▶ **AIM OF THE EXERCISE**: Give the listing again exactly as written.

--

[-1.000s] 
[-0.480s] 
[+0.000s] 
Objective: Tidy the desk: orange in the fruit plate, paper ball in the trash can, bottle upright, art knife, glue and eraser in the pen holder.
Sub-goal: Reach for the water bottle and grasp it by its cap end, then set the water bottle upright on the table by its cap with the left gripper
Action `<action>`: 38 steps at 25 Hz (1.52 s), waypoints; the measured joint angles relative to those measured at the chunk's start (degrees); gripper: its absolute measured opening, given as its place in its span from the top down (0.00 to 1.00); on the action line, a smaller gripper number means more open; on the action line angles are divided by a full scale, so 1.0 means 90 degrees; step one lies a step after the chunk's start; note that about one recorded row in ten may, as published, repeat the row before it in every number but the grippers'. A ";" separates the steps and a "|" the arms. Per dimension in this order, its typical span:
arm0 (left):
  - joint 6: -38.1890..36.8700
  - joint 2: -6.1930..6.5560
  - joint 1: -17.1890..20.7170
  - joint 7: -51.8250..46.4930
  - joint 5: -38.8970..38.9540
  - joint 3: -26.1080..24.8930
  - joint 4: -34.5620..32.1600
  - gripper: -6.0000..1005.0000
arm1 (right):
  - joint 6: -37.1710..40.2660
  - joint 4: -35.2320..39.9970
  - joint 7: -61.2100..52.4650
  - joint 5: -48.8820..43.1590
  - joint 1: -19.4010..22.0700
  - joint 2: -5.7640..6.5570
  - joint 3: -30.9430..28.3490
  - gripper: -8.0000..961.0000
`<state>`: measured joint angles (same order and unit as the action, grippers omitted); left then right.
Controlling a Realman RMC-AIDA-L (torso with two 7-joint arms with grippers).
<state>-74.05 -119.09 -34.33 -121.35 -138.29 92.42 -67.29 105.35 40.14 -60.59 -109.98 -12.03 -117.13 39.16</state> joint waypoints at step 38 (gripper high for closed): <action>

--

▶ **TASK RESULT**:
[-1.000s] 
[-0.480s] 
[+0.000s] 
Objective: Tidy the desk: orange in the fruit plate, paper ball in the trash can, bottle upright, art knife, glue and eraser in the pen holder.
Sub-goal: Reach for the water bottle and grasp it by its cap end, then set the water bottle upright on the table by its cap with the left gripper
Action `<action>`: 38 steps at 25 Hz (1.52 s), waypoints; the measured joint angles relative to those measured at the chunk's start (degrees); gripper: its absolute measured opening, given as its place in its span from the top down (0.00 to 1.00); on the action line, a smaller gripper number means more open; on the action line angles are divided by a full scale, so 1.0 means 90 degrees; step one lies a step after the chunk's start; note that about one recorded row in ten may, as published, repeat the row before it in every number but the grippers'. A ";" separates the steps and a "|" the arms. Per dimension in this order, its typical span:
arm0 (left):
  - joint 6: -38.1890..36.8700
  - joint 2: -6.1930..6.5560
  - joint 1: -17.1890..20.7170
  - joint 7: -51.8250..46.4930
  - joint 5: -38.8970..38.9540
  - joint 3: -26.1080..24.8930
  - joint 4: -34.5620..32.1600
  - gripper: -6.0000..1005.0000
arm1 (right):
  - joint 6: -37.1710..40.2660
  - joint 4: -35.2320..39.9970
  - joint 7: -61.2100..52.4650
  - joint 5: -48.8820..43.1590
  - joint 1: -19.4010..22.0700
  - joint 2: -5.7640..6.5570
  - joint 3: -30.9430..28.3490
  - gripper: -8.0000..961.0000
`<state>`: measured joint angles (same order and unit as the action, grippers omitted); left then right.
Controlling a Realman RMC-AIDA-L (torso with two 7-joint arms with grippers).
<state>-74.05 -119.09 -34.33 -121.35 -138.29 92.42 -67.29 105.35 40.14 -60.59 -109.98 -12.03 -117.13 39.16</state> joint waypoints at step 38 (gripper high for closed): <action>

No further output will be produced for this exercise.